TO DO =
Please return every line of the records below that contains the word "pack".

EXTRACTED RECORDS =
((

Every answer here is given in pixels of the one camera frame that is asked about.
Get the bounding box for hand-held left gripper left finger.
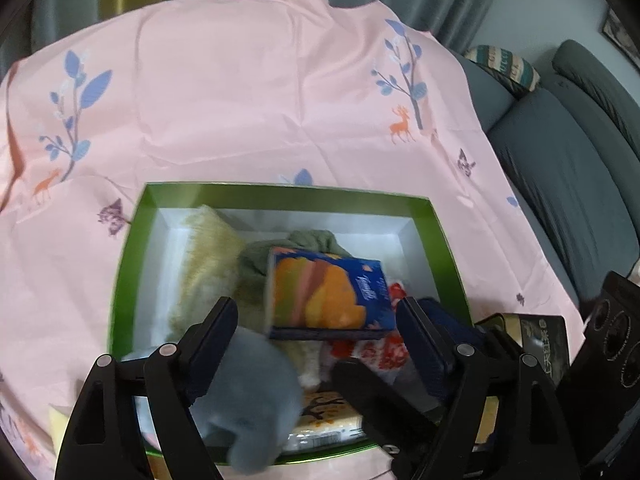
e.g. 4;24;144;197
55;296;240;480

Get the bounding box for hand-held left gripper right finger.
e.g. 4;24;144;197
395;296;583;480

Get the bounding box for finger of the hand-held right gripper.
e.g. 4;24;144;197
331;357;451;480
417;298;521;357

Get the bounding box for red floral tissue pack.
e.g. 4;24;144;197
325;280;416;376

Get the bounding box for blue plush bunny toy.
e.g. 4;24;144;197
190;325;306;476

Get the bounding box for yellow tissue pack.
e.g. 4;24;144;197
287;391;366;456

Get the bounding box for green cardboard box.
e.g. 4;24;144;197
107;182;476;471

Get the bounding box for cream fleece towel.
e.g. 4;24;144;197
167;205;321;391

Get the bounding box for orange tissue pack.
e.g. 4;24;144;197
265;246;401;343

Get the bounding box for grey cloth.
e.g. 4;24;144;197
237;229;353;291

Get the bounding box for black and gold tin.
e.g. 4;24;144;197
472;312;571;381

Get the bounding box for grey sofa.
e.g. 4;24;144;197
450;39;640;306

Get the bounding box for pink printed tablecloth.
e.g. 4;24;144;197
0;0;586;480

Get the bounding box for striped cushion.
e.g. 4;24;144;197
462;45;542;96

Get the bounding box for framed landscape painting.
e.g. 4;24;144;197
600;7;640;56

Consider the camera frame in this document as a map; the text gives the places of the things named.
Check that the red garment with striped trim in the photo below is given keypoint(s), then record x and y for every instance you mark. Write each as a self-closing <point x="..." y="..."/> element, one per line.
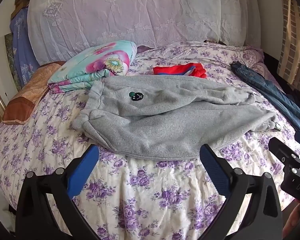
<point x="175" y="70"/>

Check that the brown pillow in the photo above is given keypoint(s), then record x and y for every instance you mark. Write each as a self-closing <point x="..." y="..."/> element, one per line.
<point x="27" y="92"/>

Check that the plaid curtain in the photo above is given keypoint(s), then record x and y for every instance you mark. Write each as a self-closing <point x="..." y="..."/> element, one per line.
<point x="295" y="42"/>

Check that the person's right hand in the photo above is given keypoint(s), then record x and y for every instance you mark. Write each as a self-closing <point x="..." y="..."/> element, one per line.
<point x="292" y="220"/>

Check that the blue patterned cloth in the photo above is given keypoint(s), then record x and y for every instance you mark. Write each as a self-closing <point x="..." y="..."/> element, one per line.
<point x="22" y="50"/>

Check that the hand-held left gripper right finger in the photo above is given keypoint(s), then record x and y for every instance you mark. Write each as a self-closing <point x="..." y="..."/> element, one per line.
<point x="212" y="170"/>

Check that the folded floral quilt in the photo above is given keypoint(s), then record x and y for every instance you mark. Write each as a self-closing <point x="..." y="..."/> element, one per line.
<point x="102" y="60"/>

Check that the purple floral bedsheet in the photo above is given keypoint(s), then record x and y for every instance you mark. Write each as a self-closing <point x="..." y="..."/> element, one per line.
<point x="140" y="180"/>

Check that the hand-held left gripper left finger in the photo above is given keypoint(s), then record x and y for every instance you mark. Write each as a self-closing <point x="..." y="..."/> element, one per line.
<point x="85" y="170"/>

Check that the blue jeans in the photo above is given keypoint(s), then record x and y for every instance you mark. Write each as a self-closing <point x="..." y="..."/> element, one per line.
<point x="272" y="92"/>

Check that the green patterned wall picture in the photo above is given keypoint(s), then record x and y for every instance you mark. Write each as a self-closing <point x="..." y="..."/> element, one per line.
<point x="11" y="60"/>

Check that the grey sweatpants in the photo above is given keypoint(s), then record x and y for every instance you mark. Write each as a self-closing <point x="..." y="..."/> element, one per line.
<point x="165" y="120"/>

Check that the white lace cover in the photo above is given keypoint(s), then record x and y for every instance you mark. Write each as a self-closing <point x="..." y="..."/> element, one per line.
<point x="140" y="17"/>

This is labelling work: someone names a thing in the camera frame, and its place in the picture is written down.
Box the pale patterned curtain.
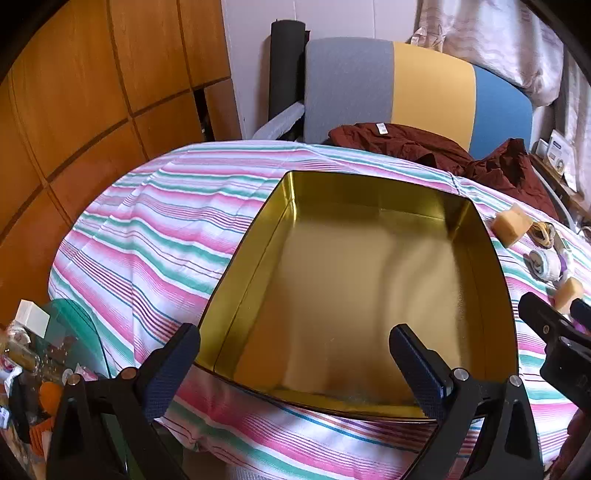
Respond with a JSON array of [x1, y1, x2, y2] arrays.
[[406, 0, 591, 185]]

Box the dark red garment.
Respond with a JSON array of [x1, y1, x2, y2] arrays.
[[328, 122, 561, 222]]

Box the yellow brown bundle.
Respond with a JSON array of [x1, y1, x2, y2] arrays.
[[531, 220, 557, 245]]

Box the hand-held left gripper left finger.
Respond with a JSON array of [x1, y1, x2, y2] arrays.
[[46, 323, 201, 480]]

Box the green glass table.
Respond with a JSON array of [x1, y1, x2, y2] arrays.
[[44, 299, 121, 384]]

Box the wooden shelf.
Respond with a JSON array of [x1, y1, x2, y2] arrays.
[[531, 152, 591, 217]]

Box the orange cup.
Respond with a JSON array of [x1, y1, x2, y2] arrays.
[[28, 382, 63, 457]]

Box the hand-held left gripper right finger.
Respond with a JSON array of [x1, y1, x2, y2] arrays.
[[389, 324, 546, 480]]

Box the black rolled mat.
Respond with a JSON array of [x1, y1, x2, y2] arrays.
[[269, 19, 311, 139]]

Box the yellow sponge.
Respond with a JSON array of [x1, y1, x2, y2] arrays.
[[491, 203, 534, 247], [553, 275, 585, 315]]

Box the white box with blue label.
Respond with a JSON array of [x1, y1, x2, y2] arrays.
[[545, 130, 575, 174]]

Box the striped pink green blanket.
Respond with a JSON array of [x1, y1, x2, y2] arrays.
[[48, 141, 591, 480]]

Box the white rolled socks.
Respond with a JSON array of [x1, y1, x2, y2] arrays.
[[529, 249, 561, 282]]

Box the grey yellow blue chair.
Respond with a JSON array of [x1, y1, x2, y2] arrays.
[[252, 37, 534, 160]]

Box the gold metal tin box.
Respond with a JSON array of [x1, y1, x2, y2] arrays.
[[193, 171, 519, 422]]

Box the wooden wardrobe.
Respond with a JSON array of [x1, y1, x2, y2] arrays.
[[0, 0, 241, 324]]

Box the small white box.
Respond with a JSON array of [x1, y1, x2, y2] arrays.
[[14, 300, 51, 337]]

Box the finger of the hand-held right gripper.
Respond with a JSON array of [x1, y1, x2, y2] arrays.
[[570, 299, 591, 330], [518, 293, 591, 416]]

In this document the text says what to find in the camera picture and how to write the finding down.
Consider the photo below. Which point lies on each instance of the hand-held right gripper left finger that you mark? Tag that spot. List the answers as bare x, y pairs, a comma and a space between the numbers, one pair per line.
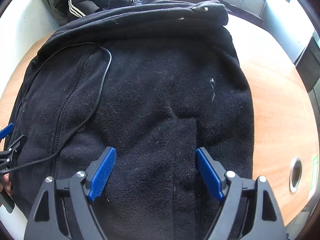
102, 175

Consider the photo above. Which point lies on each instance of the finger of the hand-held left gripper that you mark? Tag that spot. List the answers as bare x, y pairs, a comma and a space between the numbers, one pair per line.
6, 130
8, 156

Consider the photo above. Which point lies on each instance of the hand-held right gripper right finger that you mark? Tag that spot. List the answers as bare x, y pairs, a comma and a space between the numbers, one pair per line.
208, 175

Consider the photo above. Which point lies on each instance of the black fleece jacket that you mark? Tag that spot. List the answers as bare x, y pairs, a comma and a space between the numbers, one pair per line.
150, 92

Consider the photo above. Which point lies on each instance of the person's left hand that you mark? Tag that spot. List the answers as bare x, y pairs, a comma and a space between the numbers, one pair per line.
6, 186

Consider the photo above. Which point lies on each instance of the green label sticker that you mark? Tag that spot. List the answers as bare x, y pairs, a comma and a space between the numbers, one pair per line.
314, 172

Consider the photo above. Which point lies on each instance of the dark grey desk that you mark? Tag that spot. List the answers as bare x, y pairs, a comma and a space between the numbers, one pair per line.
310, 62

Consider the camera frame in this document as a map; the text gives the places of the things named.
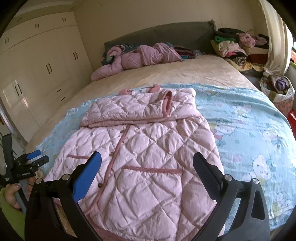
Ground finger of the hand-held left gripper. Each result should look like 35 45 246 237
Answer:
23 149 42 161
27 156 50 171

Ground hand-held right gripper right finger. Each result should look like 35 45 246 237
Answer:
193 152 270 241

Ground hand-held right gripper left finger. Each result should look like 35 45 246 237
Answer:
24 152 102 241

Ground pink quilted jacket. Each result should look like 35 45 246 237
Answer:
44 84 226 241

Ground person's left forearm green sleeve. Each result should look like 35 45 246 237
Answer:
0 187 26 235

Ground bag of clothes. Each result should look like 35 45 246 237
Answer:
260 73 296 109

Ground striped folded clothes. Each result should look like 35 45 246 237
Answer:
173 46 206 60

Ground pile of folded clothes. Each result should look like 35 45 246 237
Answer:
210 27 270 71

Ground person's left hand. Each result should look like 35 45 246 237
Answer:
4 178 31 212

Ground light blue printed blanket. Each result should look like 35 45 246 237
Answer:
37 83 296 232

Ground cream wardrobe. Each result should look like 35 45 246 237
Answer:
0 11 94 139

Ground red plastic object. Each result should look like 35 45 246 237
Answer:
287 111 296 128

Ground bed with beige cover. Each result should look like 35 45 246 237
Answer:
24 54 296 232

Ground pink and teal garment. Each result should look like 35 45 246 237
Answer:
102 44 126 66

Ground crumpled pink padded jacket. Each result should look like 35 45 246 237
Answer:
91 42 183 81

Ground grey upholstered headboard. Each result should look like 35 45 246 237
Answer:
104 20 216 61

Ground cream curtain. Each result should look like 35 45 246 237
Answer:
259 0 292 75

))

REPLY =
Get the bounding box for red floral tissue pack.
Get the bounding box for yellow tissue pack.
Get the bounding box for orange tissue pack.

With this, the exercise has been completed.